- **Action item**: Search the lines of the records for the word "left", and copy every line that has it.

- **Records provided**:

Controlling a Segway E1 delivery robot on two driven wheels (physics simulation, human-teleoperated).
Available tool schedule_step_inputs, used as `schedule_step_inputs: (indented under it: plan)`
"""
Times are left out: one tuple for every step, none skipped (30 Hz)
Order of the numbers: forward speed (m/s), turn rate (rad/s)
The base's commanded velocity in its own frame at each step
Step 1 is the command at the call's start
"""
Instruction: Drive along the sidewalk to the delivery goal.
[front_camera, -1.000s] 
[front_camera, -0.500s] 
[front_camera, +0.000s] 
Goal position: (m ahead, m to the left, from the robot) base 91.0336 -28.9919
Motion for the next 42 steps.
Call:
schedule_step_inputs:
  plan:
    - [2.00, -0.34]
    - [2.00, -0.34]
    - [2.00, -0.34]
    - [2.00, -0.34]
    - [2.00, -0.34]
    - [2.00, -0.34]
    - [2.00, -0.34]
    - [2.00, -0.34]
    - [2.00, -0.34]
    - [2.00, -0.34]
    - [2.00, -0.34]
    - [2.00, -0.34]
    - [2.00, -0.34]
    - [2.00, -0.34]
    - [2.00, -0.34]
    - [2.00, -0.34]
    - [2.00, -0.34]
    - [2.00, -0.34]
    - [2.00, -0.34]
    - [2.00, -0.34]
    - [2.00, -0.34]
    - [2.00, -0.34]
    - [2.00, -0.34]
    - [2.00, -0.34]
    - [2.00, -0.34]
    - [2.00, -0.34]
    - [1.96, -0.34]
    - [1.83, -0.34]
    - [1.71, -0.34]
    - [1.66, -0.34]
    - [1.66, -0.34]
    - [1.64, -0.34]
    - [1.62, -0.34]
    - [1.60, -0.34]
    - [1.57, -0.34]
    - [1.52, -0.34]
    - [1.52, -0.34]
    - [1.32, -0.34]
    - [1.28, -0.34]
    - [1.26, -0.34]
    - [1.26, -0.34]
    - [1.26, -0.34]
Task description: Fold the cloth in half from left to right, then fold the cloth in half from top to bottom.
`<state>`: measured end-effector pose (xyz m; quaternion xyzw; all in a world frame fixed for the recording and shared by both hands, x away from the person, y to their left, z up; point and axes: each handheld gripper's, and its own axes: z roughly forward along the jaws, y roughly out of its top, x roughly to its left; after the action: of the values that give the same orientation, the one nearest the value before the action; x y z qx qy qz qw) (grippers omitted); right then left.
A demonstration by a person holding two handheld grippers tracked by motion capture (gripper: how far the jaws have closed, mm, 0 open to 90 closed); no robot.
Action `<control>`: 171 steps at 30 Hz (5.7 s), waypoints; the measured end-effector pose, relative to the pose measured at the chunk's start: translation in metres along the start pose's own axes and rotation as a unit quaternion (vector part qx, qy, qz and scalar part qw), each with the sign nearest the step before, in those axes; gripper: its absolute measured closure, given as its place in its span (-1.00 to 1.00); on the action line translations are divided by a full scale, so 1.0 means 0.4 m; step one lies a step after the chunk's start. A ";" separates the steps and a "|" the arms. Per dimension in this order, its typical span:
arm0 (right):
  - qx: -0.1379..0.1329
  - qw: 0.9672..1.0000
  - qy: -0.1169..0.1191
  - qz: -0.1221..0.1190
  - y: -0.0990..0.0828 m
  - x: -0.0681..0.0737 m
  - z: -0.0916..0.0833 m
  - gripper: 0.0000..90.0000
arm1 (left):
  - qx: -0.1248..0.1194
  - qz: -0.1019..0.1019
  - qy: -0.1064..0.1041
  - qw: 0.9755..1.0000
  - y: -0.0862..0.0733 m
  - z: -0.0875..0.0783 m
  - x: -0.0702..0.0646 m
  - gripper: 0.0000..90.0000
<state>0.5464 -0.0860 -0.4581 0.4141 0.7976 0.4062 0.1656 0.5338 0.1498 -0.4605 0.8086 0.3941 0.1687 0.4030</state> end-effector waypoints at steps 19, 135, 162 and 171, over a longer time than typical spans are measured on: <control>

- **Result of the task**:
Times are left out: one tuple for every step, none skipped (30 Hz)
Goal position: (m ahead, m to the left, from the robot) base 91.0336 -28.9919
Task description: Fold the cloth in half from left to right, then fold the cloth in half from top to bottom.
`<state>`: measured end-effector pose (xyz m; quaternion xyzw; all in a world frame fixed for the recording and shared by both hands, x away from the person, y to their left, z up; point and axes: each handheld gripper's, and its own axes: z roughly forward along the jaws, y roughly out of its top, x roughly to its left; after the action: of the values that give the same orientation, the one nearest the value before the action; x y z qx qy qz qw) (grippers omitted); right then left.
arm1 (left):

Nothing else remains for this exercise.